I have always been a photographer, even before I knew it. (Well, maybe I was always an artist and the camera was the pair of glasses that helped me see the world the way I pictured it in my mind.) Whether I am taking photos, singing, writing poetry, or attempting to play the guitar, all of that is who I am as a person. I don’t try to be someone else, I only know how to be me and I will always find a way to express myself.
Over the past several months I have finally started to realize how important photography is to me in my life. I love it so much that I want to share what I know with others so that they can create beautiful memories to show their friends, families, children, grand-children, etc. I love it so much that I am incredibly broke because I am trying to make it a full-time job (and I cringe when I realize that it is probably not a realistic endeavor at the moment). I want to be inspired, creative, and hopeful all at the same time.
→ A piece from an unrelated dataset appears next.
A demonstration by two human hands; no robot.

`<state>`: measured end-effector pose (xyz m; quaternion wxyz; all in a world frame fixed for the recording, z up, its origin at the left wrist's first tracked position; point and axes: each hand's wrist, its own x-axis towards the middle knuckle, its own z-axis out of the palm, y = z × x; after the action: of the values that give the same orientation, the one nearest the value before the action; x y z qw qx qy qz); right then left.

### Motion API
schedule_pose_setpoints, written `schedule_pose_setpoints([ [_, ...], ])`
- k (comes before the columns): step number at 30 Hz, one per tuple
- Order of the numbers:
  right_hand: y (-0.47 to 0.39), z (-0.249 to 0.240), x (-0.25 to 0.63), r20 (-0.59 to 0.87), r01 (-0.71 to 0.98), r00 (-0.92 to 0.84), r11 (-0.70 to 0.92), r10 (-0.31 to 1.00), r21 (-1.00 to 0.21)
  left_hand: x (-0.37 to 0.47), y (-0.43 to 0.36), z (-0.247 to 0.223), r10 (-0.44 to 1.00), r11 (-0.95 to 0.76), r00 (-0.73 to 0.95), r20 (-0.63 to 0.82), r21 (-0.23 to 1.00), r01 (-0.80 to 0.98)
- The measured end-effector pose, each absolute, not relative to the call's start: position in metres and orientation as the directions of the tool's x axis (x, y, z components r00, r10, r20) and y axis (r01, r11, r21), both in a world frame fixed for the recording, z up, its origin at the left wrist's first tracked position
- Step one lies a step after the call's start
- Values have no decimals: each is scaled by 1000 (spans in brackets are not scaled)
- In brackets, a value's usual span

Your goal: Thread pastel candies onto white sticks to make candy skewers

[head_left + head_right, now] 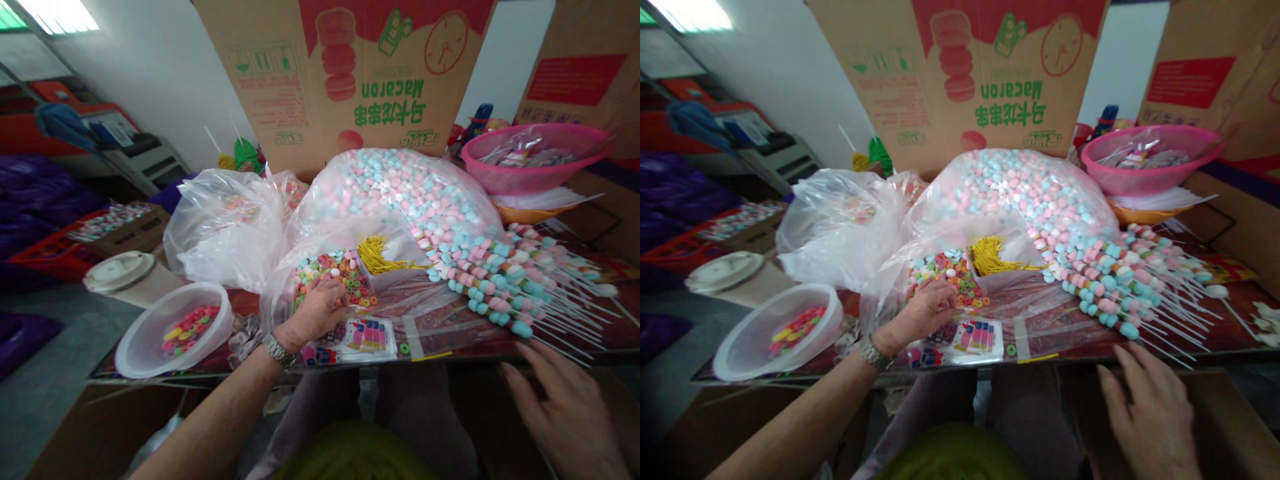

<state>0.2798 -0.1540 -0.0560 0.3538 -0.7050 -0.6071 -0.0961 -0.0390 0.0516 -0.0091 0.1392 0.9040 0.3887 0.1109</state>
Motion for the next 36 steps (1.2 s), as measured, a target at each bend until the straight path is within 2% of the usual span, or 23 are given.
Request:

Will I be able to do all of this? I think so, but I know that I’m not at my best quite yet. Tell a little kid to draw a picture and they basically are opening up a door to their little world. Sometimes I feel like I’m that little kid, and my photos are telling a story about my life … and right now my life is like a Lensbaby at f/2.8.
But that won’t stop me … I won’t slow down now & I’m only picking up speed. Come along for the ride if you like, but hold on tight! And don’t even think about getting in my way.